A Functional K⁺ Channel from Tetraselmis Virus 1, a Member of the Mimiviridae

Round 1

Reviewer 1 Report

The manuscript by Kukovetz et al. reported some genes related to K+ channels from Mimiviridae, a major lineage of large DNA viruses. Phylogenetic analysis based on this gene reproduced a separation of eukaryotic viruses from phages, and the eukaryotic viruses are also clustered into Mimiviridae and Phycodnaviridae expect for a Mimiviruse, Rhizochromulina sp. virus SA1. They demonstrated the channel activity of a K+ channel protein from the TetV using in-vitro protein synthesis and voltage clamp recording.    This paper is interesting, well written and the story is clear.  However, I have a series of recommendations that I hope may further improve the manuscript.     Title: Please consider to include the species name of the virus (ie.
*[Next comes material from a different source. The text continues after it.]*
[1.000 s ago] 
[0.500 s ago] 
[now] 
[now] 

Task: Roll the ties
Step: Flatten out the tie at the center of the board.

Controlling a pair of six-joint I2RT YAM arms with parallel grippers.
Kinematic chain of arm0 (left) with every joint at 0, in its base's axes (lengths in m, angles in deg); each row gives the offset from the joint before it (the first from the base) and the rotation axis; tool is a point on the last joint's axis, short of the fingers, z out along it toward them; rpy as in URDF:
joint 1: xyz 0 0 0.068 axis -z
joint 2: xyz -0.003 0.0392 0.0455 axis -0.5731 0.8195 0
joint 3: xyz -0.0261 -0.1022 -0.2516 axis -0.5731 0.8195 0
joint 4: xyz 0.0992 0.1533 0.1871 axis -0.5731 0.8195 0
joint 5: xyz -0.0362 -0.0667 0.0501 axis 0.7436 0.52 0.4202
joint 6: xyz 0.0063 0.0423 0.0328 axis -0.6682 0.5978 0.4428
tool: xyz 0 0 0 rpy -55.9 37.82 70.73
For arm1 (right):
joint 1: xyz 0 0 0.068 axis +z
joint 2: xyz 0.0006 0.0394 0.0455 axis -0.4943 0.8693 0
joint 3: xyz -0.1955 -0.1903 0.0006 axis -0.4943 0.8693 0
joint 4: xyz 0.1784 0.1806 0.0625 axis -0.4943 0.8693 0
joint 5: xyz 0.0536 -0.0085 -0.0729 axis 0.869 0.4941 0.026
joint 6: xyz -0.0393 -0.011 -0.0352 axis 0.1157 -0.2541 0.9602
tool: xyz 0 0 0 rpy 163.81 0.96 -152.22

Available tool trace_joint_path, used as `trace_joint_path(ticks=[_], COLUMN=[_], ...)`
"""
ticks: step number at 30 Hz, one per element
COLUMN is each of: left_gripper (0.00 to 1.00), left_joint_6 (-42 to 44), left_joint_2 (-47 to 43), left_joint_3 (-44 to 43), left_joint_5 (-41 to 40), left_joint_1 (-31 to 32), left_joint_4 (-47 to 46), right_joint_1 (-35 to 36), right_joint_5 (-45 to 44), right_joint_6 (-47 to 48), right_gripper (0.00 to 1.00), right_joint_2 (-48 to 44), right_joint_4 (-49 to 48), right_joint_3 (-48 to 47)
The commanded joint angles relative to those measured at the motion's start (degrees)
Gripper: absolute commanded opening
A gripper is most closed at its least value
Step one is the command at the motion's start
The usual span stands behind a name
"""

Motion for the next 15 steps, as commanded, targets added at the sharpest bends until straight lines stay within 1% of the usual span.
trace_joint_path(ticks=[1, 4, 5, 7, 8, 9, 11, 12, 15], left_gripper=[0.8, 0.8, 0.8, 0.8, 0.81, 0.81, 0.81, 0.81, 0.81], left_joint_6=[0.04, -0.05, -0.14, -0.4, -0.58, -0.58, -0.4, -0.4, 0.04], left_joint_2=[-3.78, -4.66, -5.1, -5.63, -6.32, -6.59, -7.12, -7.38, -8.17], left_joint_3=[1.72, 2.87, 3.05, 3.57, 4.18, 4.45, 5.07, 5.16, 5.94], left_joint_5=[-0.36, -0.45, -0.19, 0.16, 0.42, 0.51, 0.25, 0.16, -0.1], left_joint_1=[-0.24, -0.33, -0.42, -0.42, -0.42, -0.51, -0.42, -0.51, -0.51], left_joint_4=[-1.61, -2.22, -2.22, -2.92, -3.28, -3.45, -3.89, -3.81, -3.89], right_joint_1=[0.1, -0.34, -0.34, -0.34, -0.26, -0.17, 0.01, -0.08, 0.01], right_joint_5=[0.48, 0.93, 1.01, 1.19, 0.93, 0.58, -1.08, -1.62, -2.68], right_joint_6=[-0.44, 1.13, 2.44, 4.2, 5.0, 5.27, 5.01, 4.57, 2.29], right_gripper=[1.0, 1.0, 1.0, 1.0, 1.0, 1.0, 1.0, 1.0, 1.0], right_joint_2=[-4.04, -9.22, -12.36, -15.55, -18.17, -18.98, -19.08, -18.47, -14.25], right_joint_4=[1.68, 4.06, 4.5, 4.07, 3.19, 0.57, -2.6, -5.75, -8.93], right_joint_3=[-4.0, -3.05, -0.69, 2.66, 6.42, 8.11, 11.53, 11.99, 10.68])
Tetraselmis virus)   L24 and elsewhere: “Mimiviridae” would be better as “mimivirid” is not commonly used.     L90: Please describe the program (software) used to predict the putative genes and how to distinguish them as K+ channel protein gene (It looks that MT926120–MT926122 in Table 1 are not derived from the database).   L146: Please define “conserved” and “semi-conserved” in this context.   L190: Please add a link (or reference) of the PDB.   L191: BLASTP?   L194: Since the phylogenetic tree doesn’t include cellular organisms, It is not clear that K+ channel genes were derived from a single origin or obtained by lateral gene transfer from their hosts.    L216: It is not clear what is the “similarities” stands for (similarity of what?). Please specify this.   L351: It is related to the comment above, I’m not completely sure that K+ channel gene is derived from a single origin (the common ancestor) of Phycodnaviridae and Mimiviridae, considering the small number of lineages used in the tree (Fig. 2) and the sequences are more similar to the cellular organisms than viruses (Table 1). It may be further verified by comparing the topology of the phylogenetic tree based on more conserved genes such as DNA polB and MCP. If  K+ channel genes are dispersed randomly across NCLDV phylogeny, it is more likely from the lateral gene transfer.   L363: Do the authors have any idea about the potential merit of K+ channel as an auxiliary metabolic gene on algae?    Table 2: It is not clear if channel activities of DPhPG were tested against the other 3 proteins as these cells are blank. Better to write “not tested” if needed.   Supplementary Table 1: I recommend this material to be included in the main manuscript.

Author Response

1^st reviewer

 

1)Title: Please consider to include the species name of the virus (ie. Tetraselmis virus)  

Our Responds: we agree with this suggestion and we have changed the title accordingly.

 

2) L24 and elsewhere: “Mimiviridae” would be better as “mimivirid” is not commonly used.  

Our responds: also in this point we agree and we have exchanged mimivirid for Mimiviridae throughout the manuscript.

  

3) L90: Please describe the program (software) used to predict the putative genes and how to distinguish them as K+ channel protein gene (It looks that MT926120–MT926122 in Table 1 are not derived from the database).  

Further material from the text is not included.